The Sticky: Is The Quebec Maple Association Real?

The crime-comedy show ‘The Sticky’ presents an eccentrically compelling caper story about a maple syrup black market operating in Canada during 2011. Ruth Landry is at the center of the narrative as a maple syrup farmer who has a bone to pick with The Quebec Maple Association, the organization hellbent on swiping the Landry farm. Therefore, she willingly agrees when the guard at the association’s reserve warehouse reaches out to her and the Boston mobster, Mike Byrne, with the opportunity to make millions from a simple theft. However, once the trio embarks on their ambitious mission to steal syrupy merchandise from under the association’s noses, unpredictable trouble arrives in Quebec from Boston. The Quebec Maple Association remains at the center of the various outlandish plots that Ruth and her collaborators unearth in their adventures. Naturally, given the show’s partial basis on reality, the on-screen syrup syndicate inherits intriguing origins.

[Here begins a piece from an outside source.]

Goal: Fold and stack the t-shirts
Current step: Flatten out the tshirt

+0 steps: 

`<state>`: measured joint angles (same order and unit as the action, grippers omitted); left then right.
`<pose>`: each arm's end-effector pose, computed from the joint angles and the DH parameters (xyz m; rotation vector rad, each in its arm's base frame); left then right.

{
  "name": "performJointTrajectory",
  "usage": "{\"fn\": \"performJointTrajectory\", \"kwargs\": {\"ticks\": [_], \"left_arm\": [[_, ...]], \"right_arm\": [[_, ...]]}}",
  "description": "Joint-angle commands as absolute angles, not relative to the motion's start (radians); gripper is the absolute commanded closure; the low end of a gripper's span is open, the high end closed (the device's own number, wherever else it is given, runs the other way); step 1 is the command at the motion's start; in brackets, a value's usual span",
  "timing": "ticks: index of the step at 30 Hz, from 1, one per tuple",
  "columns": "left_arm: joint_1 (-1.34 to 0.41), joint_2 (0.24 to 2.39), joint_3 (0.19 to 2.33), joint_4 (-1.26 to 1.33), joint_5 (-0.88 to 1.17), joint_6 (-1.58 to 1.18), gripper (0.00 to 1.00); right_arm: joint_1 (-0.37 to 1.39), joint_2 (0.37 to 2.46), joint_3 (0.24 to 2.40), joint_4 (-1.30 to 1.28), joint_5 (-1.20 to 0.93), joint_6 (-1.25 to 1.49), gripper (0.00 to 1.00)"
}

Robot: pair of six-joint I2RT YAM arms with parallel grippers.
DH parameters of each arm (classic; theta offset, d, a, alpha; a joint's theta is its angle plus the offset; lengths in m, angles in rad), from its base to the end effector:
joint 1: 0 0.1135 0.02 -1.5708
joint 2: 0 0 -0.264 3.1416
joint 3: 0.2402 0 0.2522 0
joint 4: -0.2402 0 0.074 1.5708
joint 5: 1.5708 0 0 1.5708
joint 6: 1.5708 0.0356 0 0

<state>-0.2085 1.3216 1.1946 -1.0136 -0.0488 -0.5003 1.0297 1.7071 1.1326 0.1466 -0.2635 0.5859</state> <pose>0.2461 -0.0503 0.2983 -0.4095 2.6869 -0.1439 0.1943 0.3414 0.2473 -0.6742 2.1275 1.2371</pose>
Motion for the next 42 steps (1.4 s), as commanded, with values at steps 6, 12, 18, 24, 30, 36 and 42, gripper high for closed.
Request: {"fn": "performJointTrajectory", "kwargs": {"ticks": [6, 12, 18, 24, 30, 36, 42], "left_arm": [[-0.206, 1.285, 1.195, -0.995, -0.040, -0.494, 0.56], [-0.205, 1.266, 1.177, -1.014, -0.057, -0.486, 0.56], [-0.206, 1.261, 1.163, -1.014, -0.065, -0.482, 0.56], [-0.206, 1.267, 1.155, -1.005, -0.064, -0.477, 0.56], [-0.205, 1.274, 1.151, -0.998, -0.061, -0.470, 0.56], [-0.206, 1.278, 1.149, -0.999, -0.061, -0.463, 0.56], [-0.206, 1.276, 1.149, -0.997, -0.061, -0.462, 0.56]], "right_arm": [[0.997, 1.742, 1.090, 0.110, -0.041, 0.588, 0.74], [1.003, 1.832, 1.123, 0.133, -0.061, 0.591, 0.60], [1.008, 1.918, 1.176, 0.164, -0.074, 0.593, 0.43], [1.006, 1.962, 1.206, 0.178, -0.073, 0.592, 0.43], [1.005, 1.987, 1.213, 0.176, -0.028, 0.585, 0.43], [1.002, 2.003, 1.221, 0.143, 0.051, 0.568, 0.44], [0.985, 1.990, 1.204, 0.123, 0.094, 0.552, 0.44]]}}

The Quebec Maple Association: A Fictionalization of the Quebec Maple Syrup Producers

The base premise for ‘The Sticky’ is inspired by the real-life Great Canadian Maple Syrup Heist that took place in Quebec from 2011 to 2012. Although the show doesn’t directly adapt a majority of the elements, including the thieves involved in the actual crime, it still retains many threads of the real-life event. The on-screen Quebec Maple Association is one such thread. In the show, The Quebec Maple Association is portrayed as an organization that the protagonist helped form alongside Leonard Gauthier to help the local maple syrup farmers with their business. However, in the years since its establishment, Leonard’s greed turned the business into a restricting force that limits the profit of the syrup producers.

For the same reason, when Leonard turns to dirty tricks to push Ruth from her and her husband’s farm, the latter decides to take her revenge by agreeing to rob the association’s reserve warehouse. A similar thing happened in real life in 2011 after a group of thieves, led by the accused mastermind, Richard Vallières, stole maple syrup from the reserves of Quebec Maple Syrup Producers (Producteurs et Productrices Acéricoles du Québec, or PPAQ, in French) over the course of 10 months. Although the magnitude of the actual theft differed from its on-screen iteration, the position of the QMSP remained somewhat identical to the Quebec Maple Association.

Around the early 2010s, the QMSP was often in hot waters with Québécois maple syrup farmers—so much so that it was sometimes facetiously dubbed the “maple mafia.” Many considered the organization’s supposed iron hand to be “totalitarian,” as it restricted people from selling their products on their own terms. In fact, many of the individuals arrested alongside Vallières for the heist reportedly accused the QMSP of unfairness and claimed they didn’t consider their actions to be acts of theft. The show takes this same sentiment and compresses it into Ruth’s narrative, infusing feelings of injustice into her motives. As such, even though the portrayal of the Quebec Maple Association departs from reality on certain occasions—mostly in service of the show’s comedic tone and plot—it retains an off-screen counterpart in the QMSP.